◆ **ACTIVITY**: Below are lines of data; count those that contain "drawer" and give the total alone.
+ + + + +
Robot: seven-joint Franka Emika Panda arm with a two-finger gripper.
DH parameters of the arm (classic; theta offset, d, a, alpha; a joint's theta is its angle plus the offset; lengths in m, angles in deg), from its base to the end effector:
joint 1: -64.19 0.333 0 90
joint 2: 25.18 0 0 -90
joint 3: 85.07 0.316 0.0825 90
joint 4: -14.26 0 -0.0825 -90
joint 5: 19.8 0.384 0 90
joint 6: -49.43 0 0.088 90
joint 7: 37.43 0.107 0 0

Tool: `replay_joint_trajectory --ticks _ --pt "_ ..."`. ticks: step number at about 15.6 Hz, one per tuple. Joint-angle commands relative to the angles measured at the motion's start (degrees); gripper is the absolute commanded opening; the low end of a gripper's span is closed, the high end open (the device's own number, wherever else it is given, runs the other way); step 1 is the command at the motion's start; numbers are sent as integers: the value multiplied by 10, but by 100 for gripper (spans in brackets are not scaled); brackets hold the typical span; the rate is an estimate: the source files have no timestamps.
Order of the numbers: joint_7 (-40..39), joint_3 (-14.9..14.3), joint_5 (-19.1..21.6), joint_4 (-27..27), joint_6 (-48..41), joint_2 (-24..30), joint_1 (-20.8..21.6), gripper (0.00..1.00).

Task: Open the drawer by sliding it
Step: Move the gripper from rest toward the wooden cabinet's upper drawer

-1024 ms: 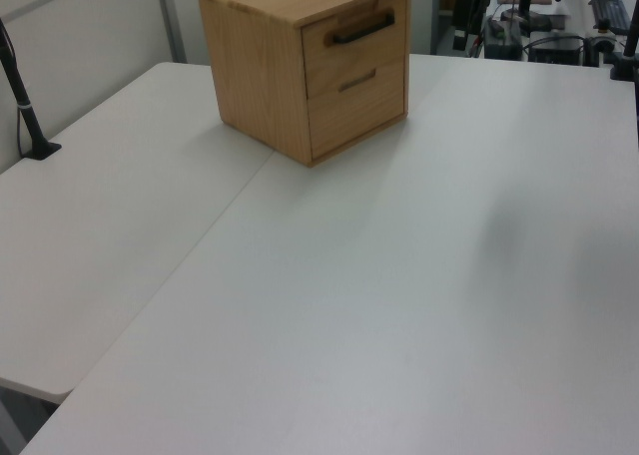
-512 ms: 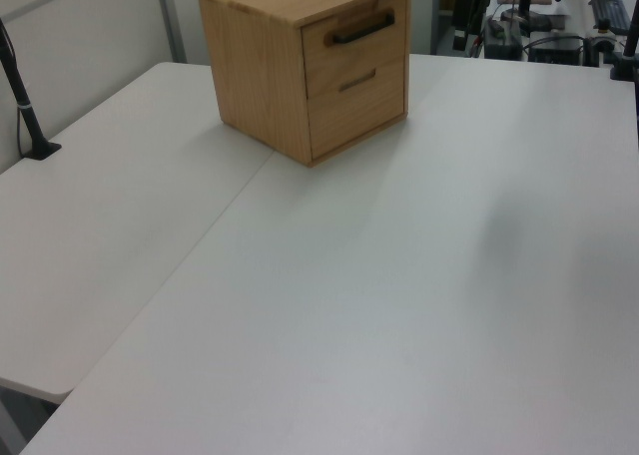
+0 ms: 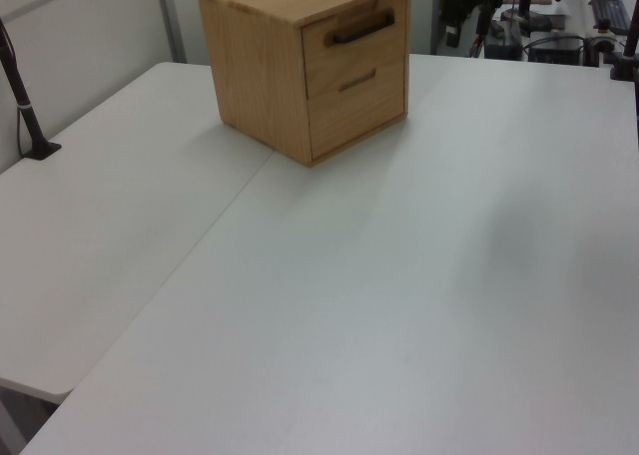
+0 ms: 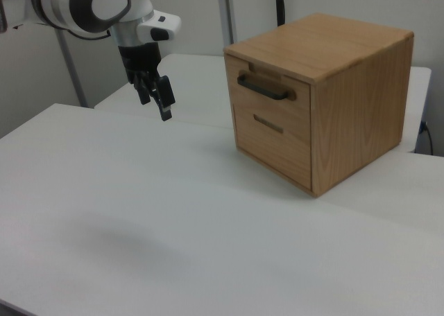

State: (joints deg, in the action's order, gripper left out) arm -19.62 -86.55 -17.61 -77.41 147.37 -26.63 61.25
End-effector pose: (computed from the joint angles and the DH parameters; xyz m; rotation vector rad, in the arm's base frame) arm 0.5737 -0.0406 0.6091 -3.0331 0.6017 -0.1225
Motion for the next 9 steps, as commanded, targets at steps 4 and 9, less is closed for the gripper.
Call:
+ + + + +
◆ **SOLUTION TO THIS PROBLEM**: 2